Before the silent grouch could shoot an annoyed look his way from the dining table, Cedric filed out of the door, shutting it behind him and breaking out into a light run toward Castle Town.

Before long he passed by the primary schooling center he'd gone to as a child, stirring up a bitter nostalgia.

When his glance fell upon the double doors he'd once burst through into the pouring rain, he automatically averted his eyes. He looked out beyond the repaired wall, to the sky-or, to where the sky should have been.

Instead of a blue sky filled with white clouds and a bright sun, Cedric's world was covered by a vast wall of gray fog-long referred to as the Mist Dome. The sky had been this way all along, ever since several years before he was born.

Nobody seemed to know why it was this way, but those who were old enough to remember the blue sky that disappeared twenty years prior, described it as a very free and colorful sight.

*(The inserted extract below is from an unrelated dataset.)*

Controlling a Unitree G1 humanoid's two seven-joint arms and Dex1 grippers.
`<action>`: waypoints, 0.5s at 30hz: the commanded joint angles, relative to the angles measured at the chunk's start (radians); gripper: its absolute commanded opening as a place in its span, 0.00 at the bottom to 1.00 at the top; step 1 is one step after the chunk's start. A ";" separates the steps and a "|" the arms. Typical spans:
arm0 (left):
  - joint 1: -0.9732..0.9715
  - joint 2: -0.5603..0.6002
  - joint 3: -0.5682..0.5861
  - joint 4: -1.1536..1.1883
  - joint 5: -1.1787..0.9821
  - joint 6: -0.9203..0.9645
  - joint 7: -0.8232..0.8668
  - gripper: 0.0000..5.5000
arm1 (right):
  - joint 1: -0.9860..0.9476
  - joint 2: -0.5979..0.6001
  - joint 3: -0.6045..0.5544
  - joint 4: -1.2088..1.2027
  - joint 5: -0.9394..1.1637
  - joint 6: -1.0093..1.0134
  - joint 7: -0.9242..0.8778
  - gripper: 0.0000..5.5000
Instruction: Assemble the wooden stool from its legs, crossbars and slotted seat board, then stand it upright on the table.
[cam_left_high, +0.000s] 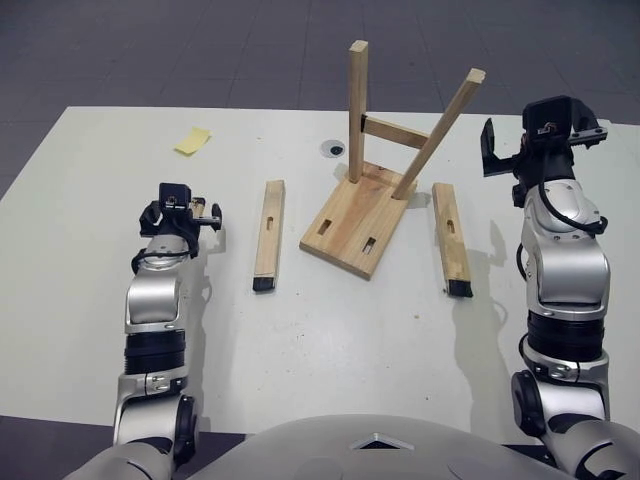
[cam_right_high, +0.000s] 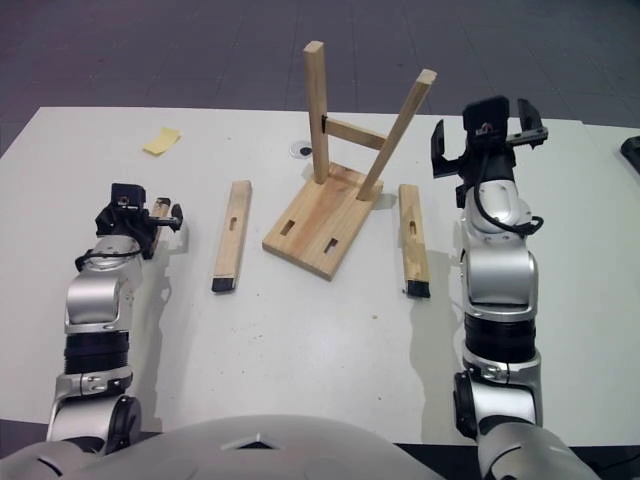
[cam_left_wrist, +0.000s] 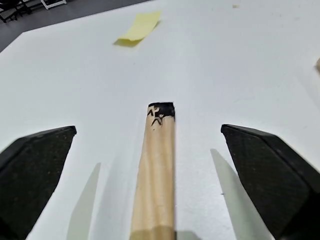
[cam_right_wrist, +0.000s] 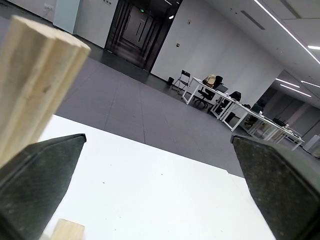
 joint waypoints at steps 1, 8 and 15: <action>-0.015 0.062 -0.020 0.106 -0.002 -0.018 -0.080 0.93 | 0.008 0.037 -0.020 -0.039 0.016 -0.026 -0.001 0.98; -0.027 0.123 -0.060 0.272 -0.074 0.037 -0.297 0.70 | -0.002 0.095 -0.078 -0.097 0.043 -0.077 -0.027 0.98; -0.047 0.175 -0.090 0.434 -0.100 0.124 -0.406 0.48 | -0.008 0.151 -0.115 -0.151 0.067 -0.118 -0.055 0.98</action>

To Cedric, this gray world was the norm. There was no other sky for him to dream about, so this one was good enough.

However, Cedric looked at the dome with excitement today, as Master Gambell's long history session would supposedly touch on 'The Day Left in Gray', something rarely discussed.

Staring at the mysterious dome as he ran, the boy thought keenly about his aspirations, looking forward to learning new things that could help him in his search for something more.